Gadolinium-based contrast agents are used to increase the visibility of internal body structures in MRI scans. MRI contrast agents may be administered by injection or orally. While oral administration is well suited to gastrointestinal tract (GI) scans, intravascular administration proves more useful for most other scans. Today, more than 10 million GBCA injections are performed annually for purposes of medical imaging. Gadolinium, which is cytotoxic in humans, could be safely administered to patients intravenously when bonded with an organic ligand, which surrounds the gadolinium and acts as a chaperone to escort it into—and out of—the body

Effect of contrast agent on images: Defect of the blood–brain barrier after stroke shown in MRI
Effect of contrast agent on images: Defect of the
blood–brain barrier after stroke shown in MRI.
T1-weighted images, left image without, right image
with contrast medium administration.

In patient with normal kidney function GBCAs are mostly eliminated from the body through the kidneys within few hours, but trace amounts of gadolinium may stay in the body long-term, according to the FDA. Since the safety of GBCAs is partially based on the fact that their residence time in the body is very short, researchers advise that GBCAs should not be given to any individual with chronic kidney disease.

New studies:
Recent studies suggest that gadolinium-based contrast agent (GBCA) may stay in the brains of patients, even if these have normal kidney function.
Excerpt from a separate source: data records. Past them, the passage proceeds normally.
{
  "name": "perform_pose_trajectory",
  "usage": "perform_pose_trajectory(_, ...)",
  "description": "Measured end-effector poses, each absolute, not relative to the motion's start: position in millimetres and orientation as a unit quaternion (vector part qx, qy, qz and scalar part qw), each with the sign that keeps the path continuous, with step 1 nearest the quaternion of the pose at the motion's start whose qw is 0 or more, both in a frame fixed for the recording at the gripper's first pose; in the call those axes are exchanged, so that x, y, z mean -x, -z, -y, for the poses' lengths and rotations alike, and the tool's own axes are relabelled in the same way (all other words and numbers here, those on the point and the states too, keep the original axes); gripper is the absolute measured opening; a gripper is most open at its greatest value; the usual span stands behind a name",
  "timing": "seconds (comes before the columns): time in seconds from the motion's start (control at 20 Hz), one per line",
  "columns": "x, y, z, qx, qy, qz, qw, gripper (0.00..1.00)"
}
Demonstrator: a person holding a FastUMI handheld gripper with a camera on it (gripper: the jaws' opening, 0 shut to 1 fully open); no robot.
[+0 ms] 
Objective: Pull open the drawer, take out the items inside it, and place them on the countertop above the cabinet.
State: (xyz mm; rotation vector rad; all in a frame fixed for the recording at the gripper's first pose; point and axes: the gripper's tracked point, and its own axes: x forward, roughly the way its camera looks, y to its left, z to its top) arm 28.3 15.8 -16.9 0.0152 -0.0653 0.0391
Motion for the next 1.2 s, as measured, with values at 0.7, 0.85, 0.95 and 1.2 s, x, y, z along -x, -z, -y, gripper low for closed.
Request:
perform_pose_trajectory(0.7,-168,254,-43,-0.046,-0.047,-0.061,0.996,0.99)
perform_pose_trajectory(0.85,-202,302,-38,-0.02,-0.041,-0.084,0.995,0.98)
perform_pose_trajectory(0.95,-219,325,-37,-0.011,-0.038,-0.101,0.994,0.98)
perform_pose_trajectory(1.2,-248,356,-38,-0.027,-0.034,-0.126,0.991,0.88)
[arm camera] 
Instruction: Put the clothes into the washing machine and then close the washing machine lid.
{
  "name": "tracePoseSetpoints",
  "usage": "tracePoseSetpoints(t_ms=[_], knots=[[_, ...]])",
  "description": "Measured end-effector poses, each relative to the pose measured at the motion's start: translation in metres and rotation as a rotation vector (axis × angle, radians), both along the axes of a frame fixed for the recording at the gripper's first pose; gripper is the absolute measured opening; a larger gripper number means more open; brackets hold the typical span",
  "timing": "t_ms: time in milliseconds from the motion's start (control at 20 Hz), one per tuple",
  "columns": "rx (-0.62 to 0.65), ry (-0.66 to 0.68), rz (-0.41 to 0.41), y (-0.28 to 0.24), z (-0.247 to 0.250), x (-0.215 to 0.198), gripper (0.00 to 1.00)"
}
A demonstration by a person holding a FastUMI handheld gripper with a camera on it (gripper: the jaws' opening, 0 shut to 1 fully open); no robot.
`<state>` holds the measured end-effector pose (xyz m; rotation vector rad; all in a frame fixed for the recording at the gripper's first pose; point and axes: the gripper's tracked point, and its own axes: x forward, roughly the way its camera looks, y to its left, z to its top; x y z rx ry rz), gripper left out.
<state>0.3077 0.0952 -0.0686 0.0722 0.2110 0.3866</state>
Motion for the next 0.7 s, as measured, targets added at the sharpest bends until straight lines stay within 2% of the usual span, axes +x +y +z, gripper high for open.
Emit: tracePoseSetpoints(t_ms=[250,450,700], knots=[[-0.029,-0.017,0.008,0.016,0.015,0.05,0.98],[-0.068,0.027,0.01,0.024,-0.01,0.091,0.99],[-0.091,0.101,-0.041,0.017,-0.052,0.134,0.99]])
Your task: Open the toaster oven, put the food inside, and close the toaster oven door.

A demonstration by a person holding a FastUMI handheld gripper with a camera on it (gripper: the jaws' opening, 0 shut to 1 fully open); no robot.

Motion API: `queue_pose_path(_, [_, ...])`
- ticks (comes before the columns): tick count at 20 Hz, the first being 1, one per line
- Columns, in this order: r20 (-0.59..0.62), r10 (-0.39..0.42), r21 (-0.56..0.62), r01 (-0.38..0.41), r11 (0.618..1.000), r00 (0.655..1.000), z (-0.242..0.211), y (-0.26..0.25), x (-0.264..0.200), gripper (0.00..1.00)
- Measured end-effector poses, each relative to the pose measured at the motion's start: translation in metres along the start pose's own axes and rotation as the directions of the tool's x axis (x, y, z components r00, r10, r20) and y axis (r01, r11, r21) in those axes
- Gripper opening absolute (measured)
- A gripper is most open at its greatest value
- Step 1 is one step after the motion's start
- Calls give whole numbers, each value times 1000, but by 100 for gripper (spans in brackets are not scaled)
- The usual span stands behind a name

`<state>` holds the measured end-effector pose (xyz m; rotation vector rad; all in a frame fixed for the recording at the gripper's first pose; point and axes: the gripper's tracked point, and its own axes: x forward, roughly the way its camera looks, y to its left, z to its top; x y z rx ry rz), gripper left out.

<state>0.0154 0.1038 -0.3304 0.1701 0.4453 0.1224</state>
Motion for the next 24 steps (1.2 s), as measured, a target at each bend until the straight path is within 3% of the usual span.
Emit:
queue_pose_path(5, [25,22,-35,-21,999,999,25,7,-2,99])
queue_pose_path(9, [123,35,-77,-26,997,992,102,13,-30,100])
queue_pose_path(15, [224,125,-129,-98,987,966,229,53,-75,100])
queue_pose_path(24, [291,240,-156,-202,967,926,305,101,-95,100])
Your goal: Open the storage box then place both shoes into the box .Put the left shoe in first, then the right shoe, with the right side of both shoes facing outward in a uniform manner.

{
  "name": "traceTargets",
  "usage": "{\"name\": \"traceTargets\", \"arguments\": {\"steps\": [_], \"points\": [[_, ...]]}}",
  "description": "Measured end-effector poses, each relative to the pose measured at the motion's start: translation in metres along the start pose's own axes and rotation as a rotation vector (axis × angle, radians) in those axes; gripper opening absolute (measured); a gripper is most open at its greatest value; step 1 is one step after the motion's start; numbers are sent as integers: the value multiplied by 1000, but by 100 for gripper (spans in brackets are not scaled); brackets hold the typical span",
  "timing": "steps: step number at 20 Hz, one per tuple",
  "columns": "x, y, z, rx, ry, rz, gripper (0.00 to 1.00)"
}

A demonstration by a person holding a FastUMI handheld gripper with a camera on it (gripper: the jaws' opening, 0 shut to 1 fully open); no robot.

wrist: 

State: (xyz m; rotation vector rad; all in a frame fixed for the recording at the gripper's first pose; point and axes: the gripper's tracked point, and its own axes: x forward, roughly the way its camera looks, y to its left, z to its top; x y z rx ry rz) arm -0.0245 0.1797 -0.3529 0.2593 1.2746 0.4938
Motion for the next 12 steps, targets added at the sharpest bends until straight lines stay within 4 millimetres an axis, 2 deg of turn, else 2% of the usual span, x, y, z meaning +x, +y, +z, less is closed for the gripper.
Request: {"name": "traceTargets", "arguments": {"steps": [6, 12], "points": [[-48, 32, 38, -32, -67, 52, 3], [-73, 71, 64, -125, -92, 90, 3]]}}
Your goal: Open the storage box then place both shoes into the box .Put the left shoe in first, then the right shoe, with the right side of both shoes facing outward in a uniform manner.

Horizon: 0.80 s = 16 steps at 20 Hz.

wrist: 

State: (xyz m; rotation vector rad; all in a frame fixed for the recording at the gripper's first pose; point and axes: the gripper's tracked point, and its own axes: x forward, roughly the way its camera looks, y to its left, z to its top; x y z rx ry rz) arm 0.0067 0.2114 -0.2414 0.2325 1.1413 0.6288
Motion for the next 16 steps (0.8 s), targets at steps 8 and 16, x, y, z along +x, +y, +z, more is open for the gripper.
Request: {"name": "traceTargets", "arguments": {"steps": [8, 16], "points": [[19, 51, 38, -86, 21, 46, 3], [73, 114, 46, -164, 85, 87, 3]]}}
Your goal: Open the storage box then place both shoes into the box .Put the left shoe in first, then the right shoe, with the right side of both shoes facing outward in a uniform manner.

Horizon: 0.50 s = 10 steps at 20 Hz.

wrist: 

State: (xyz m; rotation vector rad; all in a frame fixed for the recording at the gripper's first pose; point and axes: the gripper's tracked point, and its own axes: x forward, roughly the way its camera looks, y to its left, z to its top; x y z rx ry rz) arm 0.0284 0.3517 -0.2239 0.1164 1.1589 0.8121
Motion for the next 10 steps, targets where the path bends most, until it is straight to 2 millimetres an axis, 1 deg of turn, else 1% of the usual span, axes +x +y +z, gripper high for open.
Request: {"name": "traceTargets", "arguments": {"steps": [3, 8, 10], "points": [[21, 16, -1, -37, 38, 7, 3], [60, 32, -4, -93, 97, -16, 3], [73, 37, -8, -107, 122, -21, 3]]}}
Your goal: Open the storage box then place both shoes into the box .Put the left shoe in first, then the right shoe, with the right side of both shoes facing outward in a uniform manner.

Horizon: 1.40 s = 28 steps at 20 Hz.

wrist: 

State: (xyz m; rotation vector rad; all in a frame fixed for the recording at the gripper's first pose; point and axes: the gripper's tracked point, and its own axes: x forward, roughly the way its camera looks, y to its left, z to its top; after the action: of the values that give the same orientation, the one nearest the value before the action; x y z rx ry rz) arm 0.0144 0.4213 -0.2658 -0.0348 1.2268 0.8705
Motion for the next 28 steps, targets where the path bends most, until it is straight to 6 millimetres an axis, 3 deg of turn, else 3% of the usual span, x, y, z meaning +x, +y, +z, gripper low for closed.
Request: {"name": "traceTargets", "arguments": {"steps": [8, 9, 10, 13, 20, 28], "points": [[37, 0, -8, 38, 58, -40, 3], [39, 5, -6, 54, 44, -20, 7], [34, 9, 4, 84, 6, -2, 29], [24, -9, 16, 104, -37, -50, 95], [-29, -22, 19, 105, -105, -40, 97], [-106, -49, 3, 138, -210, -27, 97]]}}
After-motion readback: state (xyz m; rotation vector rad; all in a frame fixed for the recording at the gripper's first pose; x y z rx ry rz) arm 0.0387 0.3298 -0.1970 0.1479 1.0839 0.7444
According to FDA, it is unknown whether these deposits cause adverse effects. FDA’s National Center for Toxicological Research (NCTR) will further investigate safety risks in consultation with researchers and industry, the statement said. Based on the information available at this time, the FDA is not requiring manufacturers to make changes to the labels of GBCA products. The agency is, however, recommending that clinicians limit GBCA use to situations in which the additional information provided by the contrast is necessary for patient care.

“Health care professionals are also urged to reassess the necessity of repetitive GBCA MRIs in established treatment protocols,” the FDA said.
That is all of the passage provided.